El EEG subcutáneo detecta más crisis, pero todavía no demuestra que trate mejor la epilepsia

El EEG subcutáneo detecta hasta tres veces más crisis y expone la fragilidad de los diarios, pero no es significativamente superior para demostrar el efecto farmacológico en los principales modelos. Tampoco sabemos si su información habría cambiado una sola decisión acertada o evitado una complicación. Contar más no basta: hasta que las alertas mejoren resultados, seguimos ante un observador más preciso, no ante un tratamiento más inteligente.

La relevancia para neurocirugía es indirecta y prospectiva, no inmediata.

La cuantificación objetiva de crisis podría ser útil en pacientes sometidos a cirugía resectiva, ablación, desconexión o neuromodulación. También podría ayudar cuando existe discordancia entre la impresión del paciente y el resultado aparentemente obtenido tras una intervención. Ya se han descrito casos y pequeñas series en los que el EEG subcutáneo aporta información adicional para valorar tratamiento, recurrencias o resultado quirúrgico, aunque su cobertura espacial limitada obliga a seleccionar cuidadosamente a los candidatos.

Para el neurocirujano de epilepsia, las posibles aplicaciones futuras serían:

  • Objetivar la carga de crisis antes y después de una intervención.
  • Diferenciar una verdadera recurrencia de episodios no epilépticos.
  • Detectar crisis nocturnas o no reconocidas.
  • Evaluar el efecto de ajustes farmacológicos durante el seguimiento postoperatorio.
  • Complementar la valoración de respuesta a estimulación vagal, cerebral profunda o responsiva.

Pero ninguna de estas aplicaciones fue comparada en este estudio. El trabajo no demuestra que el implante mejore la selección quirúrgica, la clasificación de Engel o ILAE, el control de crisis incapacitantes ni la calidad de vida.

La participación española corresponde a Adriana Celdrán de Castro, Rodrigo Rocamora y Laura Vilella, del Epilepsy Center del Hospital del Mar Research Institute y la Universitat Pompeu Fabra, en Barcelona. No consta participación de un servicio español de neurocirugía. Sí participan Karl Rössler y Matthias Tomschik, del Departamento de Neurocirugía de la Universidad Médica de Viena

Viana PF, McWilliam M, Koren J, Duarte C, Lisy T, Baumgartner C, Rössler K, Tomschik M, de Castro AC, Rocamora R, Vilella L, Rubboli G, Weisdorf S, Friedrichs-Maeder C, Kjaer TW, Bhatia S, McAleer D, Hamandi K, Spencer D, Mohanraj R, Richardson MP. Monitoring Antiseizure Medication Change Using Ultra Long-Term Electroencephalogram: A Multicenter Study. Ann Neurol. 2026 Jul 20. doi: 10.1002/ana.78305. Epub ahead of print. PMID: 42474097.

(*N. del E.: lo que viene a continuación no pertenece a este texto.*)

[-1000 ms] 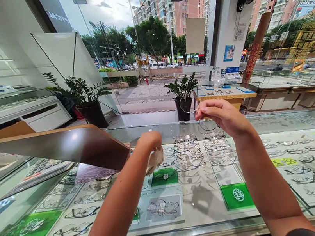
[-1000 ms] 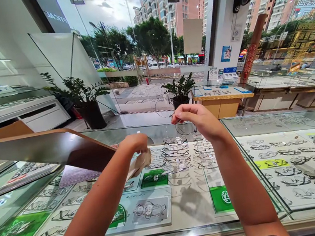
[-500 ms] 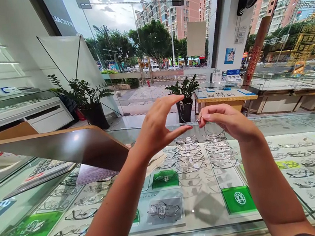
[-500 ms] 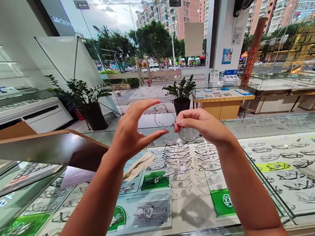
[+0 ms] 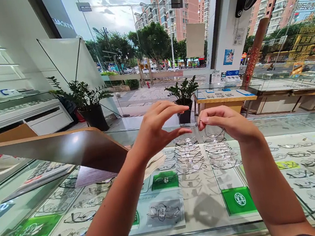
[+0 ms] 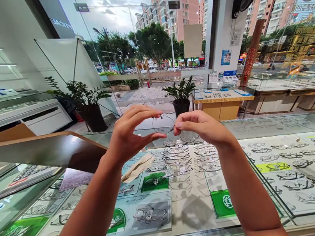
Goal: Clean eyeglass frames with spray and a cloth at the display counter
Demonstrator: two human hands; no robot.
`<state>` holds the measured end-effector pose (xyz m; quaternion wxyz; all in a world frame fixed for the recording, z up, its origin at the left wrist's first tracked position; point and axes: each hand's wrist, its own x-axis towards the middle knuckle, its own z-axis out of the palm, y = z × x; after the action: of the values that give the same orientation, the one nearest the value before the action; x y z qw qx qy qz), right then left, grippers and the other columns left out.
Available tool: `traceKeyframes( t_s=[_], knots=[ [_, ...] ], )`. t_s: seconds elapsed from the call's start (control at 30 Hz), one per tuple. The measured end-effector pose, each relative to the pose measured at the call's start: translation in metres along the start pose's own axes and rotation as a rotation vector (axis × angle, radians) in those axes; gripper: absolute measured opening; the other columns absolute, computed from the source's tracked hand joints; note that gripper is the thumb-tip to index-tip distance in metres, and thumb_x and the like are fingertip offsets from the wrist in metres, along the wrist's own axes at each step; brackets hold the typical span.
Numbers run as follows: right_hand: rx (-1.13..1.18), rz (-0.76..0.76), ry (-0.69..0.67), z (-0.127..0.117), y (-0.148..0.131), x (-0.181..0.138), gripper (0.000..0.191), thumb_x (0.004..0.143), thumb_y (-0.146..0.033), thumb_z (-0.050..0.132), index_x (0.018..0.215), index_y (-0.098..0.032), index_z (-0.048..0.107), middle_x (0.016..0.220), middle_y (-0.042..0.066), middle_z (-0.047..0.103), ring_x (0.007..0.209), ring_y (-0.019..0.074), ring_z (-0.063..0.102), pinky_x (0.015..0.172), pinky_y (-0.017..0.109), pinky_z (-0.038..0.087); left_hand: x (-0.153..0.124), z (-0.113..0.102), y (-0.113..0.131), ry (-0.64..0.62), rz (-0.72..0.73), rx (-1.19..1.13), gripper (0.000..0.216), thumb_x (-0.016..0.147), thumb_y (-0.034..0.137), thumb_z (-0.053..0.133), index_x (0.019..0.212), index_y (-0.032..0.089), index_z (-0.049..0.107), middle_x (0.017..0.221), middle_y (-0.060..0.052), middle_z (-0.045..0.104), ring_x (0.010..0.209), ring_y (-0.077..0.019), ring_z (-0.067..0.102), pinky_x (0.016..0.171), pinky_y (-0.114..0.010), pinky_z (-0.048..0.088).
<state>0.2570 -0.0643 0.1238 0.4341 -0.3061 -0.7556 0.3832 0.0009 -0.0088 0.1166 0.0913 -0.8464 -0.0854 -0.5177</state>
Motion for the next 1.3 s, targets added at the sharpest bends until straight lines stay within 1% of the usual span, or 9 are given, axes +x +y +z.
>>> traceKeyframes(
  t_s=[0.07,0.17,0.23,0.3,0.47,0.7,0.8,1.03,1.3],
  knots=[
    [-0.024,-0.034,0.027,0.000,0.001,0.000,0.027,0.100,-0.046,0.070,0.084,-0.026,0.079,0.091,0.004,0.076,0.093,0.0221,0.070,0.096,0.042,0.054,0.000,0.000,0.000,0.031,-0.002,-0.017,0.051,0.084,0.054,0.088,0.125,0.026,0.075,0.109,-0.007,0.080,0.101,-0.0229,0.074,0.092,-0.039,0.059],
    [-0.034,-0.131,0.169,-0.001,0.004,0.000,0.025,0.101,-0.051,0.069,0.097,-0.028,0.080,0.101,0.004,0.076,0.101,0.0238,0.070,0.099,0.043,0.055,-0.001,-0.002,-0.001,0.109,-0.039,-0.016,0.053,0.083,0.054,0.090,0.125,0.027,0.074,0.101,-0.004,0.078,0.094,-0.0211,0.073,0.089,-0.039,0.058],
    [-0.068,-0.217,0.287,-0.001,0.007,0.001,0.027,0.097,-0.054,0.073,0.111,-0.031,0.077,0.111,0.004,0.074,0.107,0.0253,0.070,0.100,0.044,0.055,-0.002,-0.002,-0.002,0.201,-0.082,-0.009,0.054,0.081,0.055,0.091,0.125,0.027,0.074,0.097,-0.003,0.077,0.090,-0.0201,0.072,0.089,-0.038,0.057],
    [-0.143,-0.314,0.379,0.000,0.010,0.002,0.038,0.091,-0.054,0.078,0.121,-0.033,0.072,0.116,0.004,0.072,0.111,0.0259,0.069,0.103,0.046,0.055,-0.004,-0.002,-0.005,0.296,-0.141,-0.010,0.056,0.078,0.056,0.093,0.123,0.028,0.075,0.096,-0.001,0.076,0.087,-0.0189,0.071,0.087,-0.037,0.056],
    [-0.313,-0.442,0.494,0.009,0.013,0.005,0.051,0.086,-0.051,0.085,0.132,-0.035,0.066,0.112,0.002,0.067,0.104,0.0243,0.067,0.105,0.047,0.054,-0.007,0.000,-0.009,0.400,-0.266,-0.035,0.059,0.076,0.063,0.092,0.120,0.028,0.075,0.102,-0.002,0.076,0.082,-0.0165,0.067,0.082,-0.035,0.054],
    [-0.325,-0.418,0.567,0.016,0.018,0.011,0.045,0.091,-0.052,0.083,0.129,-0.033,0.071,0.104,0.002,0.071,0.096,0.0225,0.068,0.097,0.045,0.056,-0.007,0.002,-0.009,0.399,-0.364,-0.114,0.055,0.077,0.060,0.093,0.117,0.027,0.076,0.094,-0.001,0.073,0.078,-0.0150,0.063,0.077,-0.033,0.052],
    [-0.312,-0.387,0.577,0.013,0.021,0.014,0.042,0.091,-0.051,0.083,0.128,-0.033,0.072,0.100,0.001,0.072,0.094,0.0221,0.069,0.095,0.044,0.057,-0.007,0.003,-0.013,0.365,-0.385,-0.158,0.053,0.079,0.058,0.092,0.120,0.027,0.077,0.097,-0.002,0.075,0.080,-0.0151,0.064,0.079,-0.033,0.052],
    [-0.277,-0.340,0.526,0.004,0.024,0.014,0.041,0.093,-0.047,0.083,0.131,-0.036,0.072,0.107,0.002,0.076,0.105,0.0242,0.074,0.107,0.050,0.056,-0.009,0.004,-0.019,0.309,-0.395,-0.202,0.051,0.084,0.059,0.088,0.126,0.031,0.078,0.105,-0.004,0.075,0.093,-0.0188,0.068,0.084,-0.035,0.053],
    [-0.271,-0.352,0.545,0.007,0.025,0.015,0.041,0.092,-0.045,0.084,0.130,-0.034,0.072,0.108,0.002,0.077,0.106,0.0236,0.074,0.108,0.049,0.056,-0.009,0.006,-0.022,0.301,-0.404,-0.158,0.049,0.085,0.060,0.087,0.126,0.033,0.079,0.109,-0.005,0.072,0.097,-0.0197,0.065,0.084,-0.034,0.052]
  ],
)
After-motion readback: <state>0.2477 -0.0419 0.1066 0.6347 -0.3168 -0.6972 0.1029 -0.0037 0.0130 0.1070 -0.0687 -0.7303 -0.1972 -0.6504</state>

Este estudio fortalece la idea de que el diario de crisis es demasiado impreciso para seguir tratándolo como una medida objetiva. El EEG subcutáneo observa más y parece observar antes.

Pero el mensaje clínico debe formularse sin atajos: el dispositivo ha demostrado contar mejor determinados eventos, no mejorar todavía el tratamiento de los pacientes. La distancia entre ambas cosas es precisamente la distancia que separa un registrador prometedor de una herramienta capaz de cambiar la práctica.